Я заметил равнодушно, как всегда, когда говорю о себе самом:
- Похоже на то.
- Напоролся на шлюху из левых, а эти, старина, не трахаются, эти делают наблюдения. Досадно, что для отказа я еще не дозрел. Не в моем духе. Я так легко не сдаюсь. Дерусь до последнего. Всегда был бойцом.
- Чемпионом.
- Если угодно… А кстати, вспомнил, где мы с вами в последний раз встречались. На чемпионате Европы по бобслею.
- Ошибаетесь. В последний раз мы виделись у Тьебона… с его бильбоке.
Он повернулся к окну, и свет углубил его морщины словно невидимым резцом.
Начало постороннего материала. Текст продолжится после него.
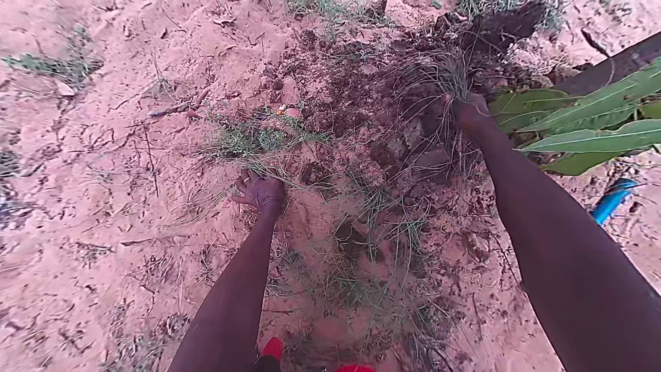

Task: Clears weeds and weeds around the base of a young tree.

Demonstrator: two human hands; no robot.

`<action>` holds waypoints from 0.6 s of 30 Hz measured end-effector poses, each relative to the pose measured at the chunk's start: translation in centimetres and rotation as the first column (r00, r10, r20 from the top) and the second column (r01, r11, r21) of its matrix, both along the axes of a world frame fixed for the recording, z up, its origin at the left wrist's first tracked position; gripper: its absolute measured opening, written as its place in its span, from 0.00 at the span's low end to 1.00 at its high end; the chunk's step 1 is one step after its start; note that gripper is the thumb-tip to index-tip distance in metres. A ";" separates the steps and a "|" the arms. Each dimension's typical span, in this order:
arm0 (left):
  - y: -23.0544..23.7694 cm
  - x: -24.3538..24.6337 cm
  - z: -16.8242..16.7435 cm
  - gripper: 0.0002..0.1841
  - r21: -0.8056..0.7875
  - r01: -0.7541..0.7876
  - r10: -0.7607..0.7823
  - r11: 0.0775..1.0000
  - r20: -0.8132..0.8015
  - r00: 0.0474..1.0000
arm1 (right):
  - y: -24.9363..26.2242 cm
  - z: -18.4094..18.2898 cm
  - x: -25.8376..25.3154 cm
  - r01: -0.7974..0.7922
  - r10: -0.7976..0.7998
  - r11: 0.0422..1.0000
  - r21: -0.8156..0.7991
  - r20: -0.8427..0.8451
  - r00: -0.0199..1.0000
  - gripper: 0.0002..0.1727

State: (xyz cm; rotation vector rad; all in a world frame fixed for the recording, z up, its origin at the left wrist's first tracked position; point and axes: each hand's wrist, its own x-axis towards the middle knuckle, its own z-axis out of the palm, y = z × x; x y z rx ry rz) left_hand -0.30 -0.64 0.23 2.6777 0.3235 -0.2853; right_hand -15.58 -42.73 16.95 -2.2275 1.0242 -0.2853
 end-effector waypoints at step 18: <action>0.1 -0.1 0.4 0.38 -0.032 0.007 -0.007 0.999 0.009 1.000 | 6.8 1.5 -4.6 -0.032 -0.029 0.971 -0.237 -0.251 0.968 0.28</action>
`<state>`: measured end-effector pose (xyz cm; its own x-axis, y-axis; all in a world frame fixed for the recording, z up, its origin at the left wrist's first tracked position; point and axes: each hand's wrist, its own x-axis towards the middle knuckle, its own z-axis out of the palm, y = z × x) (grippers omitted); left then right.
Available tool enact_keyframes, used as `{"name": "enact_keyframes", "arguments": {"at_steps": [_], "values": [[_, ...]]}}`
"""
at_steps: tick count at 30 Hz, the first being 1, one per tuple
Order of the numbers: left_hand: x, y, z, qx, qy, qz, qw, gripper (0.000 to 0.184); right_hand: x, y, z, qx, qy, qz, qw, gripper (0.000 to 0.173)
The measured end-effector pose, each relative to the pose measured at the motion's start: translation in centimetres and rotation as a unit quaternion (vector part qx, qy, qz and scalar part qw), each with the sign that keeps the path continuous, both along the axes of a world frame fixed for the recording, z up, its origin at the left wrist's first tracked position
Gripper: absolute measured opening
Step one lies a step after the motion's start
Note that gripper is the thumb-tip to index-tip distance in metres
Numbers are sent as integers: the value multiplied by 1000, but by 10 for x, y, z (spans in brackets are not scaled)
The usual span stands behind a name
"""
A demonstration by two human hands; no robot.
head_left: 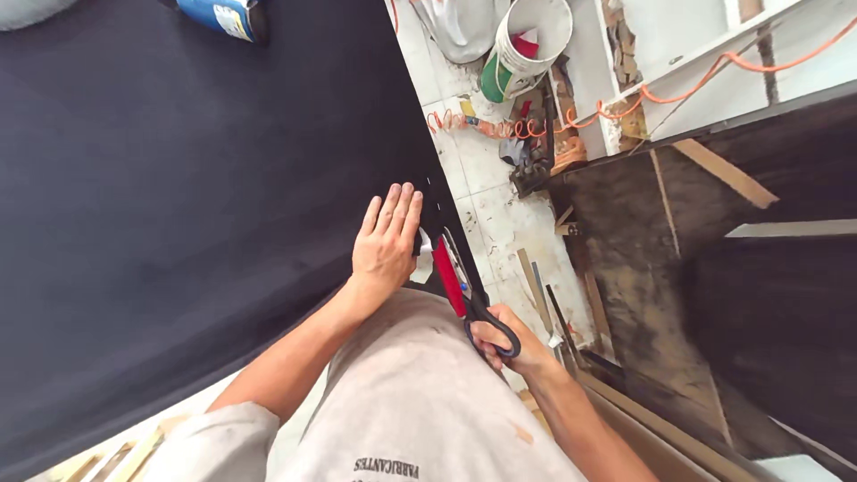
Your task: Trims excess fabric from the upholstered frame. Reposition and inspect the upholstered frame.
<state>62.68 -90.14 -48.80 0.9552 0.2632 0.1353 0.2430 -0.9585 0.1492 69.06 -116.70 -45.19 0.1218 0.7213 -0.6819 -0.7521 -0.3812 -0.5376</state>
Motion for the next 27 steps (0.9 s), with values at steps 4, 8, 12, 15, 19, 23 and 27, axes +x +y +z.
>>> {"name": "enact_keyframes", "arguments": {"at_steps": [4, 8, 12, 15, 19, 23, 27], "values": [[-2, 1, 2, -18, -5, 14, 1000, 83, 1, 0, -2, 0, 0, -5, 1000, 41], [4, 9, 8, -35, 36, 9, 999, 104, 6, 6, -1, 10, -11, 0, 1000, 42], [6, 8, 13, -42, 37, 3, 998, 104, 4, 13, 4, -30, -23, 10, 999, 42], [5, 10, 15, -56, 35, 1, 998, 104, 7, 16, 5, -20, -13, 12, 1000, 42], [4, 9, 11, -62, 27, 0, 998, 103, 14, 22, 11, -17, 2, 10, 1000, 44], [2, 10, 11, -78, 18, -1, 997, 102, 13, 27, 20, -40, -6, 15, 999, 41], [3, 15, 17, -109, 9, -12, 994, 90, 20, 21, 15, -5, 8, 14, 1000, 43]]}}
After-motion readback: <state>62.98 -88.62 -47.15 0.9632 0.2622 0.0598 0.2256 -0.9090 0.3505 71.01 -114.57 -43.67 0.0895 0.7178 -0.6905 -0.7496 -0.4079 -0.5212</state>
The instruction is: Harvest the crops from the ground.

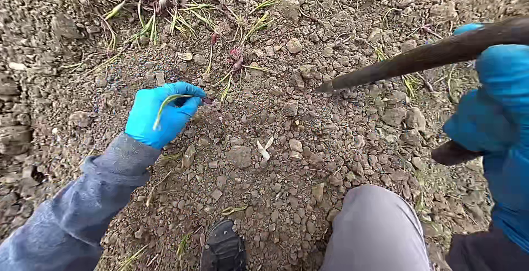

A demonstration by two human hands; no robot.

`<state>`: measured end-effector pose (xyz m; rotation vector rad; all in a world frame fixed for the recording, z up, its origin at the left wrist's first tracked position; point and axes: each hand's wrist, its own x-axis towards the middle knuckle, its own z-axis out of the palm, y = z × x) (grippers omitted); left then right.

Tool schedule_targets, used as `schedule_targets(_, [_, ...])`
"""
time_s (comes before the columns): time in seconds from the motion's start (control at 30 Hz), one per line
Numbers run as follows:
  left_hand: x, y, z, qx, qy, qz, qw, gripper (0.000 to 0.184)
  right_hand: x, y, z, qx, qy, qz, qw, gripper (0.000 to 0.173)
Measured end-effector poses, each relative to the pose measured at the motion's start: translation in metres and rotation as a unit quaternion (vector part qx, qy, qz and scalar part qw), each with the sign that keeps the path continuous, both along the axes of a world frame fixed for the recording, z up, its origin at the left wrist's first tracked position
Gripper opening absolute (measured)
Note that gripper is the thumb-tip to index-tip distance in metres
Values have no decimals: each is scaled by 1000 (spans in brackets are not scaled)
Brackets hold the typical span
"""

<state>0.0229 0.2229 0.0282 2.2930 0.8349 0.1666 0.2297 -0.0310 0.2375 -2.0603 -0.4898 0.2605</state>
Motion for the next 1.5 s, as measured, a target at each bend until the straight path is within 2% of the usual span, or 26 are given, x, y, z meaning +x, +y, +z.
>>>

Эти черты, тонкие и вместе с тем затертые временем, и кудри кольцами, как на римских медалях и бюстах, обнаружили неожиданную связь с портретами цезарей: ни одно античное произведение не сохранило для нас образа безнадежности.
Однако я хотел знать.
- Почему я?
- Потому что я вас почти не знаю, а так всегда легче… И к тому же мы воевали вместе… и победили. Это сближает. - Он строго взглянул на меня. - А у вас это как происходит? Только басен мне не рассказывайте, старина. Мы ведь в одном возрасте…
Меня уже давно подмывало встать и выйти из-за стола, но я обладаю очень развитым инстинктом самосохранения. Теперь я был уверен, что Дули в курсе и заема, и зачета, которых я просил у его банка. Потому-то он меня и использовал - как боксерскую грушу. Я ведь не мог дать сдачи.
Я пожал плечами:
- Не разбудили же вы меня в семь утра только для того, чтобы обменяться информацией о состоянии наших соответствующих желез…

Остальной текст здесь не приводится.